Entretanto, desvendar só estes sistemas não seria suficiente para explicar todos os fenômenos decisórios. A Teoria da Perspectiva, de Kahneman e Tversky (1979), sugere que outro fator igualmente relevante é o contexto, que desempenha um importante papel na modulação da decisão. Recentes estudos têm encontrado muitas variáveis, que não apenas modulam os sistemas cerebrais citados acima, mas também ativam outros sistemas que interagem entre si para determinar comportamentos. É nesta complexidade que reside a dificuldade em prever comportamentos: ainda não se sabe todas as variáveis que modulam o comportamento, suas interações e como o cérebro as interpreta. O contexto social tem ganhado particular destaque nas pesquisas. A cognição social envolve o sistema de empatia e mentalização cerebral, a capacidade de se colocar no lugar do outro e sentir o que o outro sente e a capacidade de inferir o que o outro pode pensar ou sentir em determinada situação. São processos que a Teoria dos Jogos (von Neumann e Morgenstern, 1944) já discutia, mas que, porém, excluía as emoções nas interações estratégicas. O sistema límbico é fundamental para que o comportamento seja adequado ao contexto social, aos sentimentos e aos desejos do outro. Este sistema é complexo, porém, pesquisas recentes muito têm elucidado sobre como o cérebro processa as informações sociais e seus impactos sobre comportamentos estratégicos.

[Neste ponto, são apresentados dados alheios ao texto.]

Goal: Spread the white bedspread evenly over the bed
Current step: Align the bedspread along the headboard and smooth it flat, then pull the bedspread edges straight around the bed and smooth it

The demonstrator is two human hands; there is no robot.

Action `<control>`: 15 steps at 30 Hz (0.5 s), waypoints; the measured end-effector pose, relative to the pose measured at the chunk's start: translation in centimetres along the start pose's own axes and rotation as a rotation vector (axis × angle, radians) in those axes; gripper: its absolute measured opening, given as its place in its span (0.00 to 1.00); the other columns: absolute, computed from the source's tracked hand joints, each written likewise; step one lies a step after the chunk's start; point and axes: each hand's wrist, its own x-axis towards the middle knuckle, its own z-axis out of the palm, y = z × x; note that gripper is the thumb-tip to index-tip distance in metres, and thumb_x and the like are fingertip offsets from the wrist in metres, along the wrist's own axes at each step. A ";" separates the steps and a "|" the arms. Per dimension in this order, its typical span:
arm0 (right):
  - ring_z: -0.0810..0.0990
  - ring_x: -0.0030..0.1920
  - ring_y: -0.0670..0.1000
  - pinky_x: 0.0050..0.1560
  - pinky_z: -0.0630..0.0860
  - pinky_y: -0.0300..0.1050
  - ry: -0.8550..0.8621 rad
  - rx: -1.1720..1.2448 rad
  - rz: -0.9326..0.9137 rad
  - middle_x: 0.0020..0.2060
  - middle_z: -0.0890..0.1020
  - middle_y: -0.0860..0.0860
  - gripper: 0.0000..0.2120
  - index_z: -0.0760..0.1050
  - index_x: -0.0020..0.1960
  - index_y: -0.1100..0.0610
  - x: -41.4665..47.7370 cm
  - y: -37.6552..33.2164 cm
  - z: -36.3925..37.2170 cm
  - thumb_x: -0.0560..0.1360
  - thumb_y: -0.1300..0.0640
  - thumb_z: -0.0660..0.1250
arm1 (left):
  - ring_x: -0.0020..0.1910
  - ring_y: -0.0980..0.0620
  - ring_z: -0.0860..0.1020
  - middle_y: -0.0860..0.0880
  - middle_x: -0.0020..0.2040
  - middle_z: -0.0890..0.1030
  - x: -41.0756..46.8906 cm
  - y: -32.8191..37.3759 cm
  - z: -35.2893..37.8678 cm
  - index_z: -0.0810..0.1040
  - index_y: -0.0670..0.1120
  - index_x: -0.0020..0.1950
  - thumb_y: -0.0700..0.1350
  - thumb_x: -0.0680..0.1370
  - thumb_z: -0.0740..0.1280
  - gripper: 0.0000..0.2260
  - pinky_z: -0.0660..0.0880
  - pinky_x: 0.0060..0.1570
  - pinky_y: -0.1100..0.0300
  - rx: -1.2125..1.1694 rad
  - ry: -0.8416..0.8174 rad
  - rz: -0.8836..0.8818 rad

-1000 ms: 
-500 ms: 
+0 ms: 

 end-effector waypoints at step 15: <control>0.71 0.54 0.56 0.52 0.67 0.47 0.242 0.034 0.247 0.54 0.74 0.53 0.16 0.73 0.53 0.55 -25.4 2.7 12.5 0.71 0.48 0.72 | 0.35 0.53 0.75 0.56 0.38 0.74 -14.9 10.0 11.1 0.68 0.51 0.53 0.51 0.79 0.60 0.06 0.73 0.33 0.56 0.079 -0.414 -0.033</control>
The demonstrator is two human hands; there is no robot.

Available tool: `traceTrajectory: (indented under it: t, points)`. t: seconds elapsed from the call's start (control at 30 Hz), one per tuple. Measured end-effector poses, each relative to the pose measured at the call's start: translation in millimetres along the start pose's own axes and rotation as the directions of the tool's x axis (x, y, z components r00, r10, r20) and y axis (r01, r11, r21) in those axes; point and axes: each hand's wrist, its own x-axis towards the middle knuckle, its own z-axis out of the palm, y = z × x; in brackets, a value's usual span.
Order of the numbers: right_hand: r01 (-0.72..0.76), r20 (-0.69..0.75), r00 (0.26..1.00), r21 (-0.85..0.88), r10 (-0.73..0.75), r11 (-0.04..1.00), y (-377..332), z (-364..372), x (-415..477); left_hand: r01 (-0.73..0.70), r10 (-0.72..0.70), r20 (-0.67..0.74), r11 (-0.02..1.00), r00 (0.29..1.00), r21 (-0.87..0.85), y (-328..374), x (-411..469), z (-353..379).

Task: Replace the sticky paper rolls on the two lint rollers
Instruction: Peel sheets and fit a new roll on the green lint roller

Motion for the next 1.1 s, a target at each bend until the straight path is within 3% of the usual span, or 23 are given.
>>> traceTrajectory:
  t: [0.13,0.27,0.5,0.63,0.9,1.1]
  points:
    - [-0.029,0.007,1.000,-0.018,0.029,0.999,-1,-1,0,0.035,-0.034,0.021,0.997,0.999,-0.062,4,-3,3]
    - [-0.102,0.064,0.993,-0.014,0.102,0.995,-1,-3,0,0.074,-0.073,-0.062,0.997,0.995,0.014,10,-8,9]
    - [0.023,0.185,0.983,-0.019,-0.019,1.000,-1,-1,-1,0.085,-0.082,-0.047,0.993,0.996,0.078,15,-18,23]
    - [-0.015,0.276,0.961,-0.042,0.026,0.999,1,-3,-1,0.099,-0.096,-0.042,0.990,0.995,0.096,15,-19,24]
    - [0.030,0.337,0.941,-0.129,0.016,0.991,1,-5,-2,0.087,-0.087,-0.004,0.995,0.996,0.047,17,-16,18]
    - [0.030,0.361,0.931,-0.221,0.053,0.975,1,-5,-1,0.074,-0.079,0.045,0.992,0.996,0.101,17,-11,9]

A neuroeconomia também vem avançando na compreensão das diferenças individuais, sejam elas genéticas, epigenéticas ou fatores neurobiológicos, como quadros clínicos. Muito tem contribuído ao conhecimento do funcionamento destes sistemas estudar quadros clínicos como o a doença de Parkinson, o transtorno do espectro autista, lesões cerebrais, quadros psiquiátricos como a depressão, síndrome do pânico, entre outros. O papel de cada sistema, cada área cerebral, neurotransmissores e neurohormônios vem sendo elucidados nos estudos desses quadros clínicos e seus efeitos sobre processos decisórios.

Em suma, a Neuroeconomia é uma área nova, mas que cresceu muito e vem chamando a atenção de outras como o Marketing e a Psicologia do Consumo. Ela já trouxe grandes contribuições para a compreensão dos processos decisórios, apontando falhas nas teorias econômicas e permitindo seu aprimoramento ou a criação de novos modelos teóricos do comportamento decisório.

Referências
BOSSAERTS, Peter; MURAWSKI, Carsten. From behavioural economics to neuroeconomics to decision neuroscience: the ascent of biology in research on human decision making. Current Opinion in Behavioral Sciences, v. 5, p. 37-42, 2015.

CAMERER, Colin F. Goals, methods, and progress in neuroeconomics. Annu. Rev. Econ., v. 5, n. 1, p. 425-455, 2013.

GLIMCHER, Paul W.; Fehr, Ernest. (Ed.). Neuroeconomics: Decision making and the brain. Academic Press, 2014.

GRIESSINGER, Thibaud; CORICELLI, Giorgio. The neuroeconomics of strategic interaction. Current Opinion in Behavioral Sciences, v. 3, p. 73-79, 2015.

KAHNEMAN, Daniel; TVERSKY, Amos. Prospect theory: An analysis of decision under risk. Econometrica: Journal of the Econometric Society, p. 263-291, 1979.

SET, Eric et al. Dissociable contribution of prefrontal and striatal dopaminergic genes to learning in economic games. Proceedings of the National Academy of Sciences, v. 111, n. 26, p. 9615-9620, 2014.

TRANEL, Daniel; BECHARA, Antoine; DENBURG, Natalie L. Asymmetric functional roles of right and left ventromedial prefrontal cortices in social conduct, decision-making, and emotional processing. Cortex, v. 38, n. 4, p. 589-612, 2002.

VON NEUMANN, John; MORGENSTERN, Oskar. Theory of games and economic behavior. New Jersey: Princeton university press, 1944.